Governor Talmadge is not the only Southerner to hold such views. There are now five cases before the Supreme Court on which the court may finally decide whether separate but equal schools for Negroes are constitutional. If the court says they are not, thus ending segregation, the South will face one of the greatest social readjustments since Reconstruction. But last week, in communities and on campuses all over the U.S.. there was ample evidence to prove one thing: wherever segregation has been abolished, no blood has flowed.

The change got its first major boost in 1938, when Negro Lloyd Gaines, backed by the National Association for the Advancement of Colored People, won a Supreme Court decision forcing the University of Missouri to admit him to its law school on the ground that he could not find equal facilities anywhere else in the state. Since then. Negroes have found themselves on scores of once forbidden campuses. In almost every case, their experiences have fallen into a sort of pattern. There have been dire predictions of trouble and periods of tension. But the trouble has rarely materialized, and the tension has soon melted away.

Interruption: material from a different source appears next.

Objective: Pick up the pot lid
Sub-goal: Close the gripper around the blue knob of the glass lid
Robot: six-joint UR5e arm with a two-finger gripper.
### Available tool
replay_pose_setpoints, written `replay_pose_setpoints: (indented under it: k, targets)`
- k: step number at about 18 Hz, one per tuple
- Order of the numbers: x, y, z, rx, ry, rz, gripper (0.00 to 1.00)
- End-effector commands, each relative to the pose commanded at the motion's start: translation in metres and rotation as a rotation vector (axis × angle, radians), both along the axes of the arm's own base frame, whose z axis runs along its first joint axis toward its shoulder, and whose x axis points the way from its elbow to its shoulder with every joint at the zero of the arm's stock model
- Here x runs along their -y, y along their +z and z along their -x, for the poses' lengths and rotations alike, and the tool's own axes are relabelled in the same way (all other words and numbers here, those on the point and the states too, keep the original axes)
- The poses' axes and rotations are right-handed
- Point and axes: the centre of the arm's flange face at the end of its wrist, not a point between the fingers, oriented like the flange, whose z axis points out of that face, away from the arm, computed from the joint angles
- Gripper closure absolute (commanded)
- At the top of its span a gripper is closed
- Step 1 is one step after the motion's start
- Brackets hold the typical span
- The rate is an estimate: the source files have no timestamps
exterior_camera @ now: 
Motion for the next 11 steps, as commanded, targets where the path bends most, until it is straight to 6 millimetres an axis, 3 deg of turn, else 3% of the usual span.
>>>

¶ George Washington Jr. of Dallas was among the first group of Negroes to enter the University of Texas law school as a result of the Sweatt Case† At first, says Washington, the atmosphere was "icy and uncomfortable." and one night a K.K.K.-type cross was set ablaze in front of the law building. But next morning, as he walked to class, groups of white students stopped him and apologized for the Klansters. After that, Washington had only one unpleasant experience—the time when a fellow student used the word nigger in class. Washington felt that the student had acted only out of habit, but, says he, "there were a few liberals in the room who I knew would resent it if I showed no offense. So I turned around and looked at the fellow with as stern a look as I could muster." Washington never heard "that word" again.

¶ When ex-Schoolteacher George McLaurin entered the University of Oklahoma law school, he was subjected to a number of indignities. He was forced to sit alone outside his classrooms; there was a special place for him in the library, a special table in the cafeteria, a special toilet he was supposed to use. But since then, other Negroes have gone to Oklahoma, and all such clumsy attempts at segregation have gradually disappeared. Says O.U.'s Vice President Roscoe Gate: "[This] success has depended largely on the student body."